To avoid the unselective nature of enzymic C−N bond fission in N‐acyl carbamates, Helquist and co‐workers utilised chromophores to introduce selectivity to the amide release via photocleavage (Scheme 3c).[ ³⁷ , ³⁸ ] Initial studies using coumarin as a chromophore allowed for the successful release of nicotinamide upon irradiation with 300 nm UV, however, the authors noted a slow rate of release and a quantum yield of just 1 %.

By switching to a p‐hydroxyphenacyl‐based chromophore the quantum yield was increased up to 11 %. However, the requirement of an 80 % MeCN buffer system and UV irradiation greatly precludes the methods use in a biological setting. Nevertheless, the photocaged nicotinamides were found to be stable to hydrolysis over 24 hours in the absence of light.

Stella and co‐workers reported a hydrolytically stable sulphenamide‐based amide prodrug approach with the aim to increase the solubility and membrane penetration properties compared to the parent amide drugs (Scheme 4). ^[39] The method relies on the polarisation of the N−S bond and the subsequent electrophilicity of the sulphur, allowing its displacement by free thiols in the blood stream. Via substitution on the sulphenamide, the method aimed to allow the hydrophilicity or lipophilicity to be adapted according to the need of the parent amide to improve solubility or cellular uptake. As with the N‐Mannich base prodrug approach, the conversion of a secondary amide to a prodrug also removed the hydrogen bonding capabilities which further affected compound solubility.

Scheme 4.

Amide release from sulphenamide prodrugs.[ ³⁹ , ⁴¹ ] a) Synthesis, b) Stability with and without the presence of thiols in aqueous media, c) Example sulphenamide prodrugs. Linezolid prodrugs 3 and 4 showed excellent fragmentation rates in the presence of thiol. Prodrug 5 exhibited improved solubility and drug plasma concentration compared to the parent Alzheimer's drug candidate BMS–708163. The released drug is highlighted in each case.

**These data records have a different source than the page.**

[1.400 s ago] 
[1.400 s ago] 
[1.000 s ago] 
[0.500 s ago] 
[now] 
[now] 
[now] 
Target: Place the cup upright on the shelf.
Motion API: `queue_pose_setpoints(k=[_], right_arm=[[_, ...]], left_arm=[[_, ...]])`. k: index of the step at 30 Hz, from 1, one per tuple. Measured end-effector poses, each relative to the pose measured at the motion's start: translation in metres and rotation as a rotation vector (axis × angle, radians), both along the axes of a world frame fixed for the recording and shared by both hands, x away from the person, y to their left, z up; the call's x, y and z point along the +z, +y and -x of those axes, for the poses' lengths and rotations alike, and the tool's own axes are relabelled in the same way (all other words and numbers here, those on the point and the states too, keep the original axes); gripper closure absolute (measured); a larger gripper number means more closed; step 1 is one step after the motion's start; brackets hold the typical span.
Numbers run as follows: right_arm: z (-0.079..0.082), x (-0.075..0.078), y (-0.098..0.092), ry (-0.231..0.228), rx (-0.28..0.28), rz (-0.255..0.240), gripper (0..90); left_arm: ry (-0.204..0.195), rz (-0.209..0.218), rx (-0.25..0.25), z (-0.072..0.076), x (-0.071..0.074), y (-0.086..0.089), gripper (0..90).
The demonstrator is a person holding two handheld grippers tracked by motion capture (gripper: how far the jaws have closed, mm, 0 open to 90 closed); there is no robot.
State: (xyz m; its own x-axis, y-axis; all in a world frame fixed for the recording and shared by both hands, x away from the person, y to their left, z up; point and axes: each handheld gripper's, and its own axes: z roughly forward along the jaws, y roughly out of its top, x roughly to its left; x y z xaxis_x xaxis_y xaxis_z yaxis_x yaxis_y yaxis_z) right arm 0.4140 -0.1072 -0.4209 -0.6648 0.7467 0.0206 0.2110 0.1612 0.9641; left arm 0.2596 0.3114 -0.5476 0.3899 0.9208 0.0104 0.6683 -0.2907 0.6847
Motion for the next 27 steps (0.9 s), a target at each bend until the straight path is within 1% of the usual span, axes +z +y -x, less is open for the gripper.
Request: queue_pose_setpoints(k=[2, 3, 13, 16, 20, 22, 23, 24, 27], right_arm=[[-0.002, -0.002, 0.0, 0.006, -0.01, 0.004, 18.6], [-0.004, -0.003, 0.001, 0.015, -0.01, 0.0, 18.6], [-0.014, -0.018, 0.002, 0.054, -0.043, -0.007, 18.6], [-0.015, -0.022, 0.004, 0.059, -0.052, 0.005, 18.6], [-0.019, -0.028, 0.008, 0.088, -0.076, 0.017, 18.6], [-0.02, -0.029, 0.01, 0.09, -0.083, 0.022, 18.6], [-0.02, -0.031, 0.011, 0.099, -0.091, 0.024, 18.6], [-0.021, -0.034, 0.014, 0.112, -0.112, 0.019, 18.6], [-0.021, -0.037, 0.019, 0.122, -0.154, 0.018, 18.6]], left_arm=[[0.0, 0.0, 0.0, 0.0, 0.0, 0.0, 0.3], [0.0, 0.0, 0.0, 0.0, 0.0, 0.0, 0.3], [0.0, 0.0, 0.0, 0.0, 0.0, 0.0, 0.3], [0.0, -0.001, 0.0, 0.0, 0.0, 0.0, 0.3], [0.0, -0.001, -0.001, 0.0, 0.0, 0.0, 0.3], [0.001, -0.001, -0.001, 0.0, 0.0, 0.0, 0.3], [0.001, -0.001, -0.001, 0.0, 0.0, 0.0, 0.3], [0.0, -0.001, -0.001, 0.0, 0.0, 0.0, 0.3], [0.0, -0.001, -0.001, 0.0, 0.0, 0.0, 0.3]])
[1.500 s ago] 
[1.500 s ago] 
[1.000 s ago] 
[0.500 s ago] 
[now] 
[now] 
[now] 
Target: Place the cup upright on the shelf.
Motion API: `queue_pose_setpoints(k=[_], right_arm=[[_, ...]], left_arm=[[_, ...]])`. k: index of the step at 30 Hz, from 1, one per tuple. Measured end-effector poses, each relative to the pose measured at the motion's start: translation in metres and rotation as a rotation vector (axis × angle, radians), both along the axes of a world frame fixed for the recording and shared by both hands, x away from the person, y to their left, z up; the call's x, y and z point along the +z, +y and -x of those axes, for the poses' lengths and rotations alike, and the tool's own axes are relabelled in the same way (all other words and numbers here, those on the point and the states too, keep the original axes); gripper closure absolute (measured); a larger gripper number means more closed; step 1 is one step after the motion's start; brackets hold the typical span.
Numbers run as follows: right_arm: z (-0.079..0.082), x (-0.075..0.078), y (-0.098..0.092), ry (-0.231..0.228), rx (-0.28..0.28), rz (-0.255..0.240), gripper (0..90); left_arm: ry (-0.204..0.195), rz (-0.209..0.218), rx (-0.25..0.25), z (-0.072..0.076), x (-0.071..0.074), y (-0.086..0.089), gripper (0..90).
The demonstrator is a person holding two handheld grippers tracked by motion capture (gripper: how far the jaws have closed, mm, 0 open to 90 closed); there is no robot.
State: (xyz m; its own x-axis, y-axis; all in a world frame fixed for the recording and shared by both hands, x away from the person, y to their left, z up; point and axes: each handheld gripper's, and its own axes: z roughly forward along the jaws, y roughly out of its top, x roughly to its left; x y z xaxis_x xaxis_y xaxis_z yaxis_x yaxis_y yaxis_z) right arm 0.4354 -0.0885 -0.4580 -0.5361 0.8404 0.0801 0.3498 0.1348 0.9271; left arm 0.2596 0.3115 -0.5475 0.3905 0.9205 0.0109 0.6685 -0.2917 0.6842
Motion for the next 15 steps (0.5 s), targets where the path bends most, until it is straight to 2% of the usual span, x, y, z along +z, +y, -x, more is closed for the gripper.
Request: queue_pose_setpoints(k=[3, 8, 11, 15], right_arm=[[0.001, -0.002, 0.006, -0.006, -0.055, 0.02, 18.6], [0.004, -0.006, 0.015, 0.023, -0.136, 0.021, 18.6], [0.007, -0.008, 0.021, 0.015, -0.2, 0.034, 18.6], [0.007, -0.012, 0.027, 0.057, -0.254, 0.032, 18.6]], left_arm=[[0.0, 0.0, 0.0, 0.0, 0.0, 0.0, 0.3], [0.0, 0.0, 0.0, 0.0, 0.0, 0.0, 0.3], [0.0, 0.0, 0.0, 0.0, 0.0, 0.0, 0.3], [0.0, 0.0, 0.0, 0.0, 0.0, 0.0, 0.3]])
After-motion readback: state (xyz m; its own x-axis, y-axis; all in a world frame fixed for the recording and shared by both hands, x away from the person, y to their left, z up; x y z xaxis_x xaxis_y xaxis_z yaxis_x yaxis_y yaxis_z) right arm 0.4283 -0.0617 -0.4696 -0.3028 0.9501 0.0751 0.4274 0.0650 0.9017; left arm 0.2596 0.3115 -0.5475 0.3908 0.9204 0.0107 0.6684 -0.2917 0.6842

The sulphenamides proved to be vastly more hydrolytically stable than the N‐Mannich bases, with a cystine‐benzamide example (2) having an extrapolated half‐life of over six years at pH 6 (Scheme 4b). ^[39] Once excess cysteine was added as a source of free thiol, the rate of fragmentation increased by four‐orders of magnitude, showing the viability of the method to release the native amide only in the presence of thiol. Furthermore, linezolid‐sulphenamides 3 and 4 were incubated in beagle plasma where full release of native linezolid was observed within two minutes, showcasing the utilisation of both alkyl and aryl sulphenamides (Scheme 4c). In a subsequent study, these linezolid prodrugs were tested with the hypothesis that the capped amide and additional lipophilicity of the sulphenamide moiety would improve their cell membrane permeability. ^[40] Unfortunately, no overall improved permeability was observed, which the authors report as being due to free thiols on the surface of the cell membranes prematurely degrading the sulphenamide moiety.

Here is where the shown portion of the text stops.